Co-hosts on the nightly show will include ESPN Radio’s Jason Goff and ESPN college basketball analyst Jordan Cornette.

'The Social Habit' To Be Explored During Edison Webinar

There are currently approximately 15 million fewer Facebook users in the United States than in 2017 according to The Infinite Dial, a national survey from Edison Research and Triton Digital.

Where did those 15 million­­­­ users go? Why did they leave?

Edison Senior VP Tom Webster will present new research that answers these questions during Edison's latest webinar, The Social Habit, a study that focuses solely on Americans and social media.

Participants will learn the latest findings on how (and how many) Americans are using social media, and which social media platforms, including Facebook, Snapchat, Instagram, Twitter, Pinterest and WhatsApp, are seeing increases or decreases in users.

The firm will be revealing all of this in a new, free webinar called "The Social Habit 2019" on Thursday, May 30, at 2pm ET. Webster will walk through the principal social media-related findings from the Infinite Dial, including a new and expanded section on the demographics of Facebook, Instagram, Twitter, and other leading social media services.
In addition, Webster will be sharing video excerpts from interviews Edison conducted with young adults who no longer use Facebook.

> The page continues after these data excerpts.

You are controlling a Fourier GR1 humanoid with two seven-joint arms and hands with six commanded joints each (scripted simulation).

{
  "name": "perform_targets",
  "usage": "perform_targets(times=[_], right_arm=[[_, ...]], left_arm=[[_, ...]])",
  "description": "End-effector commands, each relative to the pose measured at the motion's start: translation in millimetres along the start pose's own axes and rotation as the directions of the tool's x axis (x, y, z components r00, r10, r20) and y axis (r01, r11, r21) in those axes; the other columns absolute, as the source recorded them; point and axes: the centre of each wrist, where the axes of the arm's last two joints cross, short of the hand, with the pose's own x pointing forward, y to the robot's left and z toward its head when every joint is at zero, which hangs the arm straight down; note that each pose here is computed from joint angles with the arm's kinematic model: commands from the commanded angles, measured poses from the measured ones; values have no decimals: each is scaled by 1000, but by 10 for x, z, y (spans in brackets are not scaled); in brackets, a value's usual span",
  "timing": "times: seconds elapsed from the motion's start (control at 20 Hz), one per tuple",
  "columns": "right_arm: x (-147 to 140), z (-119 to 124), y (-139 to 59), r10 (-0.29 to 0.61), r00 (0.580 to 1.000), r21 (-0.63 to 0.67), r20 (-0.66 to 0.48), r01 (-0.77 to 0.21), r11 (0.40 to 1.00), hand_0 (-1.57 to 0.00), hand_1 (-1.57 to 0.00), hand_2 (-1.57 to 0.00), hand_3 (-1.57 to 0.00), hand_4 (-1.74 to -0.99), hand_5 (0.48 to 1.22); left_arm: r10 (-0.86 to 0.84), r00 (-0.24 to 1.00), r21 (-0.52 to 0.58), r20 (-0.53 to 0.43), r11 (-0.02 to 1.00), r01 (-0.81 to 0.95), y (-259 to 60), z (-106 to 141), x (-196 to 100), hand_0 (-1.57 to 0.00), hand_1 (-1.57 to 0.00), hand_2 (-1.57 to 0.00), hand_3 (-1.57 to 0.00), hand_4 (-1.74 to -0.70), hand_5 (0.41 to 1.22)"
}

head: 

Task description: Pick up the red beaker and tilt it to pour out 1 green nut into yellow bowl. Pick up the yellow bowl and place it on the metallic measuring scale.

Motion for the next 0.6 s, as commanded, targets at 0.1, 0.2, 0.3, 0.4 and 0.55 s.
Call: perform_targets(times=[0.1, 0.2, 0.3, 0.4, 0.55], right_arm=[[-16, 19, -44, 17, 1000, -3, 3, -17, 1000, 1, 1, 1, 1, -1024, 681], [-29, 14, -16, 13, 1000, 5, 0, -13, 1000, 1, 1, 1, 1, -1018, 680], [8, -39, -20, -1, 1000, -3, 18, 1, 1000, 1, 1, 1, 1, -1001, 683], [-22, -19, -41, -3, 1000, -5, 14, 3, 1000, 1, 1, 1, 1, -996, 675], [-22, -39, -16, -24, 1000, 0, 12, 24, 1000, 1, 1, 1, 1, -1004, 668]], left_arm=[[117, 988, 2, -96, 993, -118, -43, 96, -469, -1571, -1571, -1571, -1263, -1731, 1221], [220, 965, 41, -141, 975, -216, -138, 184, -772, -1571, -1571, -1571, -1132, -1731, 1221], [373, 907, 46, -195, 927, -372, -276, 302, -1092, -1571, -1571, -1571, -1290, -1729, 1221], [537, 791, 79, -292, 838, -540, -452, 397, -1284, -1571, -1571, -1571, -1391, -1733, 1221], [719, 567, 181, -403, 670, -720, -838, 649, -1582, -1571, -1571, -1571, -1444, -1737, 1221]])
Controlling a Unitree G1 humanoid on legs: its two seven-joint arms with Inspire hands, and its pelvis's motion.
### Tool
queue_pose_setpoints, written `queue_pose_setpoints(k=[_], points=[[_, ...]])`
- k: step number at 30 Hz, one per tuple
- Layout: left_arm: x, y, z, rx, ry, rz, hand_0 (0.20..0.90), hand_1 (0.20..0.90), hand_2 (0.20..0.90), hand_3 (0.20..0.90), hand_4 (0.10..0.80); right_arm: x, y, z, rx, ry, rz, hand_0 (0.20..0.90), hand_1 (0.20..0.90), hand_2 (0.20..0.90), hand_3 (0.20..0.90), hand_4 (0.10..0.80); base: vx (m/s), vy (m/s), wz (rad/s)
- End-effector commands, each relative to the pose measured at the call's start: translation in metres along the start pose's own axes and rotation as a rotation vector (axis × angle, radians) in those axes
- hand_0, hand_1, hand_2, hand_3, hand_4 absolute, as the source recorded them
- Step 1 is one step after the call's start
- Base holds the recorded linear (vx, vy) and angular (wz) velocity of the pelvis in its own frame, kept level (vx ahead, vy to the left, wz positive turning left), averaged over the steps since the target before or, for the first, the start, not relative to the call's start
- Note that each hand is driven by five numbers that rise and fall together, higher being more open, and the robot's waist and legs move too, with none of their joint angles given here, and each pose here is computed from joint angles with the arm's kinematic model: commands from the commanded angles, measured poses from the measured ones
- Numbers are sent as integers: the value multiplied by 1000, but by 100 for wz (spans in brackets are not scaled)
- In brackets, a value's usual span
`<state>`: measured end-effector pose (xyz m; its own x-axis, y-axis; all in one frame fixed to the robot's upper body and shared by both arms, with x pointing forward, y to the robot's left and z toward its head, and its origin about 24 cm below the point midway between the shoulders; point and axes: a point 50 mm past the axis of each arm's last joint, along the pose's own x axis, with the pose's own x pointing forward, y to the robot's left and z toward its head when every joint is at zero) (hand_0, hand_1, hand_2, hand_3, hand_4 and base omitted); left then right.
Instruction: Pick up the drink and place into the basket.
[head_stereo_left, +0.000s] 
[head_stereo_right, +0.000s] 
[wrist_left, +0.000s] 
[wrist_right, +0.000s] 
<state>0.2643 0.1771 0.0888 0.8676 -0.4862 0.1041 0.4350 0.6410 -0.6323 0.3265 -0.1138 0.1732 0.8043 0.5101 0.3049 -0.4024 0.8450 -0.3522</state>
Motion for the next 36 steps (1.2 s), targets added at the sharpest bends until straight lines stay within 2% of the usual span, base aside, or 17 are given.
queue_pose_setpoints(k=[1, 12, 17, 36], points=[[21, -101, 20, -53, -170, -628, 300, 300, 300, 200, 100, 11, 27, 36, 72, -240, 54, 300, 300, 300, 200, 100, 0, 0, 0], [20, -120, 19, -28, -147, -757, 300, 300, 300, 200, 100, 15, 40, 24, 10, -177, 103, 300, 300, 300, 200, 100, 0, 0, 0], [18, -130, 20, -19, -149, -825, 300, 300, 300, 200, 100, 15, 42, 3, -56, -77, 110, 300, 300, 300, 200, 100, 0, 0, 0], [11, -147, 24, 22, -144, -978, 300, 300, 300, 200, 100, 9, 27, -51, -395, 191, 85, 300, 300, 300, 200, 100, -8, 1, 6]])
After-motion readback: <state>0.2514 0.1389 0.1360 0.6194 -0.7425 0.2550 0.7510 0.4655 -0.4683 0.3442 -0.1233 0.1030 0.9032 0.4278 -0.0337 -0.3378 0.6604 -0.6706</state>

Join us to find out what they say about how they use social media.

Click Here To Register

NAB Sets 5 Radio Board Members

In accordance with NAB by-laws, Radio Board Chairman Randy Gravley has made five appointments to the NAB Radio Board of Directors, effective at the beginning of the June Board meeting held June 10-12.

Reappointed for another two-year term as Designated Representatives are:
  • Amador Bustos, President, Bustos Media Holdings, LLC
  • David Field, Chairman, President, and CEO, Entercom Communications Corp.
  • Bill McElveen, Regional President, Alpha Media LLC
Appointed for a new two-year term as Designated Representatives are:
  • Mary Berner, President and CEO, Cumulus Media
  • Kevin Perry, Vice President/General Manager, Perry Publishing and Broadcasting Company

Westwood One & NBC Sports Radio to Air Stanley Cup

In conjunction with NBC Sports and NBC Sports Radio, Westwood One will once again present live play-by-play audio coverage of the Stanley Cup Final, starting Monday, May 27, 2019, when the Boston Bruins take on the St. Louis Blues in Game One of the best-of-seven series. This is the first Stanley Cup Final appearance for the Blues since 1970, when, coincidentally, they lost to the Bruins.

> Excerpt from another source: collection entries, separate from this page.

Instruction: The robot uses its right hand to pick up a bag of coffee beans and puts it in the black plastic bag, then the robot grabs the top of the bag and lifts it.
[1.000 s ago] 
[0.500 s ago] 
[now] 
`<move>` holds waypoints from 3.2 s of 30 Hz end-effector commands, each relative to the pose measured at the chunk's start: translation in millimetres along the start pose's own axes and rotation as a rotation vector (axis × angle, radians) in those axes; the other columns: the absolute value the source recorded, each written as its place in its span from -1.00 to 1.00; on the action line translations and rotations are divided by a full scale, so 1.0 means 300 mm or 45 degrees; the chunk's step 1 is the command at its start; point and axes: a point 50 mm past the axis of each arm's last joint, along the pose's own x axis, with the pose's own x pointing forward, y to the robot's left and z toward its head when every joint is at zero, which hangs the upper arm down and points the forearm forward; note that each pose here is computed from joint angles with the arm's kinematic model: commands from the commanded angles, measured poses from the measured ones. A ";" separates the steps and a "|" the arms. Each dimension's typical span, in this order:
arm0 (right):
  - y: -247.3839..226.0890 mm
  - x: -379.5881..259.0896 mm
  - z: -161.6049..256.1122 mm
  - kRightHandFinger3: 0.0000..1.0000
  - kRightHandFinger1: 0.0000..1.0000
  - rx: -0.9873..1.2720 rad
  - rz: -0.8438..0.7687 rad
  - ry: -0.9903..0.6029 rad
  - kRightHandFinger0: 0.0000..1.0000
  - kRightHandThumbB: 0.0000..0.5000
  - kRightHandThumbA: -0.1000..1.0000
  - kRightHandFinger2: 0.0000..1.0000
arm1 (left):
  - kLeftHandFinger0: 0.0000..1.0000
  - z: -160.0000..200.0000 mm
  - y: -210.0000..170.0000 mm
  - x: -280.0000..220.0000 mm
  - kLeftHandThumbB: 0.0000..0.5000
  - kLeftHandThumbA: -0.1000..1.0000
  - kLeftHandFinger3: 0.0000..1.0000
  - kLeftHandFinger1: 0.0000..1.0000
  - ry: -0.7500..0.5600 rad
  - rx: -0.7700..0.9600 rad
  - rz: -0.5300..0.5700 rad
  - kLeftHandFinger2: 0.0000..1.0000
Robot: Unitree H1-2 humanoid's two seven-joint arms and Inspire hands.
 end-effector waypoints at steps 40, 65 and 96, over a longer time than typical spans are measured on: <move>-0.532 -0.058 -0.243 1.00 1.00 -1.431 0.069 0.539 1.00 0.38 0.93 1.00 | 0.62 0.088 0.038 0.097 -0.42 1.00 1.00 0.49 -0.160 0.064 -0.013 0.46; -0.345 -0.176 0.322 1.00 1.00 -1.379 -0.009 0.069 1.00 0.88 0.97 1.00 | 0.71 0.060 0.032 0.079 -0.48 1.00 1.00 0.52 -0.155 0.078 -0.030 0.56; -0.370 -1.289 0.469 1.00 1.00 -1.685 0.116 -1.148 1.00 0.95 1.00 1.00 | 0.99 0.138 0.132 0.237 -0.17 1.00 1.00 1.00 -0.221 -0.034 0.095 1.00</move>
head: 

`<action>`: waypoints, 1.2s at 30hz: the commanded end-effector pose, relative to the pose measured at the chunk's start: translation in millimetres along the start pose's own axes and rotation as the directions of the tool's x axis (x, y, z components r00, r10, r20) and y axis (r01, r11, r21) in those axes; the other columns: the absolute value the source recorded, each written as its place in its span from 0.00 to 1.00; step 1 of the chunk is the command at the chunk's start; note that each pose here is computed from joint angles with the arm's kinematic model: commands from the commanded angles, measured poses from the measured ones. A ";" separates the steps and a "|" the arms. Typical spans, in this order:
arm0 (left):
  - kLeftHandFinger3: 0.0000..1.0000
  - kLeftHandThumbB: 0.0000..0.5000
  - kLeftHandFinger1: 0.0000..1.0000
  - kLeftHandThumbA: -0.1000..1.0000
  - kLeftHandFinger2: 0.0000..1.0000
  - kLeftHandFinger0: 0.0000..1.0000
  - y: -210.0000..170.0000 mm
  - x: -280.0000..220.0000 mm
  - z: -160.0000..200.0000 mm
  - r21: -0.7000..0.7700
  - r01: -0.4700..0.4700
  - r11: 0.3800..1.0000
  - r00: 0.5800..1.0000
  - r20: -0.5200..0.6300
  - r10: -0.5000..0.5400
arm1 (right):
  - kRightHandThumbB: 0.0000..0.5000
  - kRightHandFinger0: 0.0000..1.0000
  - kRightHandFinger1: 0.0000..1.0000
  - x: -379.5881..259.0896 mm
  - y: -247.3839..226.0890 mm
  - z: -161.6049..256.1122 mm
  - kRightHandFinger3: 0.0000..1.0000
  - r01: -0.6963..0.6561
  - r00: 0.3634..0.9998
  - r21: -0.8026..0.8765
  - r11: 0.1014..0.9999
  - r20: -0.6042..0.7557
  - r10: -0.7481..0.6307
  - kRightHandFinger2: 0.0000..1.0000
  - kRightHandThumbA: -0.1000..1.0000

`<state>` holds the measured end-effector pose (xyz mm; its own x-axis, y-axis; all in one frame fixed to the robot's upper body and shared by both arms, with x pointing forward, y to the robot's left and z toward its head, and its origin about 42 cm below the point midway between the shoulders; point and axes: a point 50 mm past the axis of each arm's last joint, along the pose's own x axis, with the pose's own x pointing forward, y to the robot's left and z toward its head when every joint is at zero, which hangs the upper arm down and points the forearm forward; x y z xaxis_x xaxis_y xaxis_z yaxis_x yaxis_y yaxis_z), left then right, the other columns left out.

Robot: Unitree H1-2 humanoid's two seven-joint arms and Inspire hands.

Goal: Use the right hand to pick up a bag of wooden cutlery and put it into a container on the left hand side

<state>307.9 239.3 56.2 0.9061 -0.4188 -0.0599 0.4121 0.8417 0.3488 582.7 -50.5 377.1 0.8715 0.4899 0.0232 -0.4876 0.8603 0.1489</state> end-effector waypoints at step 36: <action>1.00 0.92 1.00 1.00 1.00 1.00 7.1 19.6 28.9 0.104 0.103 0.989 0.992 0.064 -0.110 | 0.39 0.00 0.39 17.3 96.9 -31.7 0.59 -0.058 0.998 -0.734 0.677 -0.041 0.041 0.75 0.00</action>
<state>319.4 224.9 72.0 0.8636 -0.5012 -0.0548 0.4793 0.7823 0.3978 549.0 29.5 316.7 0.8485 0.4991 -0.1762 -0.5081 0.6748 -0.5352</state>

Kenny Albert (play-by-play) and Joe Micheletti (analyst) return for the fourth straight season as Westwood One/NBC Sports Radio’s broadcast crew for the Stanley Cup Final. Former NHL goaltender Brian Boucher joins the crew as rinkside reporter. Boucher will be doing double-duty throughout the series, serving as a pregame/postgame analyst for NBC Sports in addition to working rinkside for radio during the games.  Florida Panthers announcer Steve Goldstein hosts the pregame, intermission, and postgame reports.

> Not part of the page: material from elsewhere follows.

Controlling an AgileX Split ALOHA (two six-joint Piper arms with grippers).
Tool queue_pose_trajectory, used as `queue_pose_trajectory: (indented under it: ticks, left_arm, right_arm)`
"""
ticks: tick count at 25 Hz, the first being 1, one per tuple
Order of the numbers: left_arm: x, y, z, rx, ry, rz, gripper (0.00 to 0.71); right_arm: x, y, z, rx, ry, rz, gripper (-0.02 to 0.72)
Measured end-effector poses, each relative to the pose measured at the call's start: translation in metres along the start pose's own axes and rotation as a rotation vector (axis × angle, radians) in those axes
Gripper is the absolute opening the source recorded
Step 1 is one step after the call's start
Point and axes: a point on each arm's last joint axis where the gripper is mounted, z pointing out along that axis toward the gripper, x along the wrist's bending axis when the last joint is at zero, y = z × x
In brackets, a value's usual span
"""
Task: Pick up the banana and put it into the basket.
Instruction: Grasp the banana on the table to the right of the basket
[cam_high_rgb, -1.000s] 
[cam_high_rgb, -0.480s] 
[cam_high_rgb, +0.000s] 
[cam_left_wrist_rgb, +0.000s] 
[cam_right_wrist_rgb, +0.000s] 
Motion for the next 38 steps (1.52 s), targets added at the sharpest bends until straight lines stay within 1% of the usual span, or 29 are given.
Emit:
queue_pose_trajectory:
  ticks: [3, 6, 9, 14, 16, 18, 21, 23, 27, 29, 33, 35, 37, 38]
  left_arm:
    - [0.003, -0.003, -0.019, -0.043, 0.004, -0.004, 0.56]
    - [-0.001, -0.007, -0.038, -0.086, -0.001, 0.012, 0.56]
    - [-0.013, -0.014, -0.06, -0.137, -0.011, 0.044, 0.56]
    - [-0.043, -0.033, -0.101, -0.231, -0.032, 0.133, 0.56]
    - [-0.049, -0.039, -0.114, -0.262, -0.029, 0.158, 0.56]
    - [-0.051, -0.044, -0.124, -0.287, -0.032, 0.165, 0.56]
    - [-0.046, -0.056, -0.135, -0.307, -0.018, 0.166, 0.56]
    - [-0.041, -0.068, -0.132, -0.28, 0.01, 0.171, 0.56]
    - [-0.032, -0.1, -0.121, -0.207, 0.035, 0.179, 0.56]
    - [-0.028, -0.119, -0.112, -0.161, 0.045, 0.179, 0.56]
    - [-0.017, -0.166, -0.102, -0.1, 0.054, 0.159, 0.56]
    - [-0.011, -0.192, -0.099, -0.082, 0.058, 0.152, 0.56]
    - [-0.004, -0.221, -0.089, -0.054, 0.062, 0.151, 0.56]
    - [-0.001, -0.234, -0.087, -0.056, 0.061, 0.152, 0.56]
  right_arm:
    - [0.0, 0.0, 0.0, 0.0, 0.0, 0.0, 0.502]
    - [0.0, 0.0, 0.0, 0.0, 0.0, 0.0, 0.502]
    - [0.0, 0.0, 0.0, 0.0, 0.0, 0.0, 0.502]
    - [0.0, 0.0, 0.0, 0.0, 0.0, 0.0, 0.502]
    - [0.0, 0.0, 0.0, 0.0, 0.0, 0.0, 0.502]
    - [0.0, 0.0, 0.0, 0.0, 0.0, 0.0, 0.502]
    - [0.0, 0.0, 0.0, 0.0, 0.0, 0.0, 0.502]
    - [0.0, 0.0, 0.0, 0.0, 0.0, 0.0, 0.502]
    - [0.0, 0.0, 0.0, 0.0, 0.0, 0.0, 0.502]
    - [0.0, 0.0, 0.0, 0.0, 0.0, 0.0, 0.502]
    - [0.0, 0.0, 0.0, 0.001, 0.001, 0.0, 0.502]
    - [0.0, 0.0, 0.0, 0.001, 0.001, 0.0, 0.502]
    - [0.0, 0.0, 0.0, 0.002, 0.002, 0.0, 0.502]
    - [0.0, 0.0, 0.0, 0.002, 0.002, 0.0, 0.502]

Here is the schedule of Stanley Cup Final games on NBC Sports Radio/Westwood One:

Monday, May 27, 2019               St. Louis @ Boston (Game 1)         7:45 PM ET
Wednesday, May 29, 2019         St. Louis @ Boston (Game 2)         7:45 PM ET
Saturday, June 1, 2019                Boston @ St. Louis (Game 3)         7:45 PM ET
Monday, June 3, 2019                 Boston @ St. Louis (Game 4)         7:45 PM ET
Thursday, June 6, 2019                St. Louis @ Boston (Game 5)         7:45 PM ET *
Sunday, June 9, 2019                   Boston @ St. Louis (Game 6)         7:45 PM ET *
Wednesday, June 12, 2019         St. Louis @ Boston (Game 7)         7:45 PM ET *
*If Necessary

All games of the 2019 Stanley Cup Final will be available on NBC Sports Radio and Westwood One affiliates throughout the United States, as well as on,, the NBC Sports Radio mobile app,, the NHL app, SiriusXM Radio (NHL Channel 91), and TuneIn. NHL fans can also follow the playoffs on the NBC Sports Radio station on Apple Music. The stream can also be found on Amazon Alexa-enabled devices via the Westwood One Sports Skill.